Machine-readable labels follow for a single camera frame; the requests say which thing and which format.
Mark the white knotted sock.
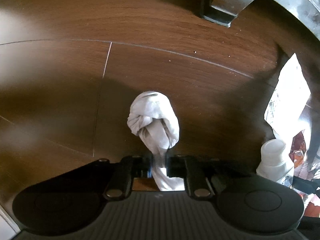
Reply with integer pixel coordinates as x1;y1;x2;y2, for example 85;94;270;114
127;91;185;191

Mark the white plastic bottle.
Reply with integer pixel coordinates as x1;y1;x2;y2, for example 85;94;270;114
256;139;294;187

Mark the white crumpled wrapper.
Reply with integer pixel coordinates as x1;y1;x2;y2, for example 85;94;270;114
264;54;312;154

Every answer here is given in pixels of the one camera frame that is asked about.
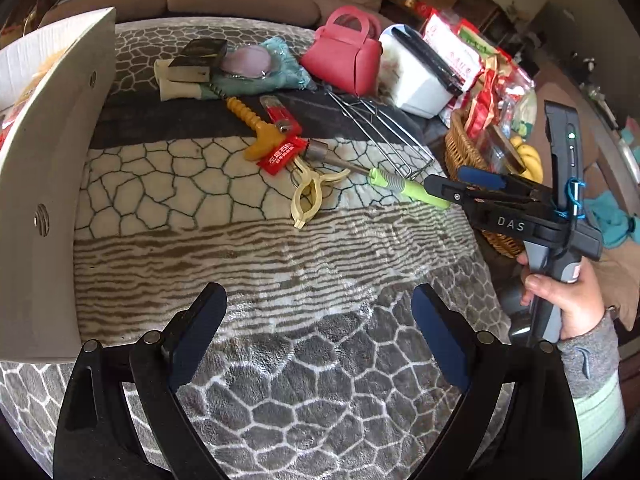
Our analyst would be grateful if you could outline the grey sleeve forearm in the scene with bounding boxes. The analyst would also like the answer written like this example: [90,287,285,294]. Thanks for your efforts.
[558,312,626,478]

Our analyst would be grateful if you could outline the person's right hand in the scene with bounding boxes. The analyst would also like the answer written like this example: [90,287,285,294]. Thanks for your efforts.
[516,252,606,339]

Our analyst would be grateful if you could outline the wicker basket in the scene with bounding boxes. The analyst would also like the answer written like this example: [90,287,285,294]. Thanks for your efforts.
[445,110,524,259]

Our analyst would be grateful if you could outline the bananas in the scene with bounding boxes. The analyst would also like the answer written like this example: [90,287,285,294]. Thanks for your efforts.
[510,136,544,184]

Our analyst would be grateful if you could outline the red snack bags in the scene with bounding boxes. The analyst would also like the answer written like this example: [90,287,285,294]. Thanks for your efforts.
[421,9,535,139]

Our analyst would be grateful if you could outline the white tissue box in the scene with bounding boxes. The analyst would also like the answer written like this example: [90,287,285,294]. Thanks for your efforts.
[378,24,454,119]

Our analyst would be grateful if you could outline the patterned fleece blanket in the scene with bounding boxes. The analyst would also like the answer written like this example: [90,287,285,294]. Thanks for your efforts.
[1,18,509,479]

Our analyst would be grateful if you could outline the cream plastic clip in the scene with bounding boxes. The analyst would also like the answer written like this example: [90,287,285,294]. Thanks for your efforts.
[291,156,350,230]

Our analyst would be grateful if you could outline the black remote control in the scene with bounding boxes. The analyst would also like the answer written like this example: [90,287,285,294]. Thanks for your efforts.
[392,25,464,96]

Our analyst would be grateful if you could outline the pink handbag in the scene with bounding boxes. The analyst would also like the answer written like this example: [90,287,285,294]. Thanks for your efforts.
[300,6,383,96]

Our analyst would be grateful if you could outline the yellow plastic tool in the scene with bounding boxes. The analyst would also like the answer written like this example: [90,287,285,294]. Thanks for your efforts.
[226,96,285,162]

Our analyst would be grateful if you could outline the teal cloth pouch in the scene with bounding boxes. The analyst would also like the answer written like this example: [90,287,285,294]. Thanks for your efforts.
[200,37,317,100]

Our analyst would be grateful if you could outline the pink round pad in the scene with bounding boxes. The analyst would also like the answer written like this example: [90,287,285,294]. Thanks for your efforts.
[220,46,272,79]

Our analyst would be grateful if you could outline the cream glove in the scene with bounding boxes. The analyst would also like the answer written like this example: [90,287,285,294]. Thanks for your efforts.
[153,58,203,102]

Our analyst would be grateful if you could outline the black small box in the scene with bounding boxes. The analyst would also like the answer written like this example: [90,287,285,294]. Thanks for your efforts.
[167,38,228,84]

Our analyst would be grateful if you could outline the white cardboard box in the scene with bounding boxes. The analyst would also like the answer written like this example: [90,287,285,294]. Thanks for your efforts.
[1,8,116,363]

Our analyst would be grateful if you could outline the wire whisk rack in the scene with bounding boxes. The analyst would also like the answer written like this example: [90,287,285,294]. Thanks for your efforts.
[323,86,435,180]
**********
■ **What you will do**
Copy each line above where "Mark" appears.

■ **Solution for this problem**
Mark the white knotted sock.
Mark the white plastic bottle.
Mark the white crumpled wrapper.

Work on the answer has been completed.